--- Work order ---
The reply should consist solely of the lines from the one with "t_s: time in" through the final line of the listing, copied exactly, with no pictures.

--- Dataset excerpt ---
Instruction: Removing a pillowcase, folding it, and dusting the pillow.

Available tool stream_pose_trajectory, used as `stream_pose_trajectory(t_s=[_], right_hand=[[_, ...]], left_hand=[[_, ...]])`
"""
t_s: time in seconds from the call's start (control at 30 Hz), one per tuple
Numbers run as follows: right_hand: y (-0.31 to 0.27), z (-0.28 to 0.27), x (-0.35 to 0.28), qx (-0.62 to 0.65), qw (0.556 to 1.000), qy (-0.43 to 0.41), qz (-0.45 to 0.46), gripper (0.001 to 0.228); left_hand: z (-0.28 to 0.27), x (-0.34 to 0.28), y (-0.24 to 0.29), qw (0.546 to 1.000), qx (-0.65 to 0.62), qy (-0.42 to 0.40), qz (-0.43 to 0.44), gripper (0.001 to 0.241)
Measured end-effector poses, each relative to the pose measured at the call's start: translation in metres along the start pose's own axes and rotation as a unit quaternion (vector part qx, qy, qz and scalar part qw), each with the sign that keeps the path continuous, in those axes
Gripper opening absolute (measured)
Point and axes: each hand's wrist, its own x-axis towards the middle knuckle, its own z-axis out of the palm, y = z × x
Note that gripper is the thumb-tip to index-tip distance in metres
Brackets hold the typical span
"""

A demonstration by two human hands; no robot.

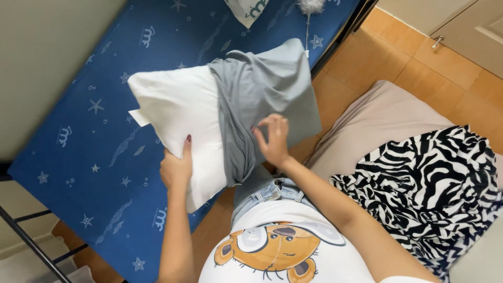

--- Expected output ---
t_s: time in seconds from the call's start (control at 30 Hz), one per tuple
Numbers run as follows: right_hand: y (-0.31 to 0.27), z (-0.28 to 0.27), x (-0.35 to 0.28), qx (-0.62 to 0.65), qw (0.556 to 1.000), qy (-0.43 to 0.41), qz (-0.45 to 0.46), gripper (0.001 to 0.228); left_hand: z (-0.28 to 0.27), x (-0.34 to 0.28), y (-0.24 to 0.29), qw (0.546 to 1.000), qx (-0.65 to 0.62), qy (-0.42 to 0.40), qz (-0.43 to 0.44), gripper (0.001 to 0.241)
Measured end-effector poses, each relative to the pose measured at the call's start: translation in metres along the start pose's own axes and rotation as a unit quaternion (vector part qx, qy, qz and scalar part qw), each with the sign that keeps the path continuous, in those axes
Gripper opening absolute (measured)
Point and axes: each hand's wrist, its own x-axis towards the middle knuckle, its own z-axis out of the palm, y = z × x
Note that gripper is the thumb-tip to index-tip distance in metres
Brackets hold the typical span
"""

A demonstration by two human hands; no robot.

With this, the exercise has been completed.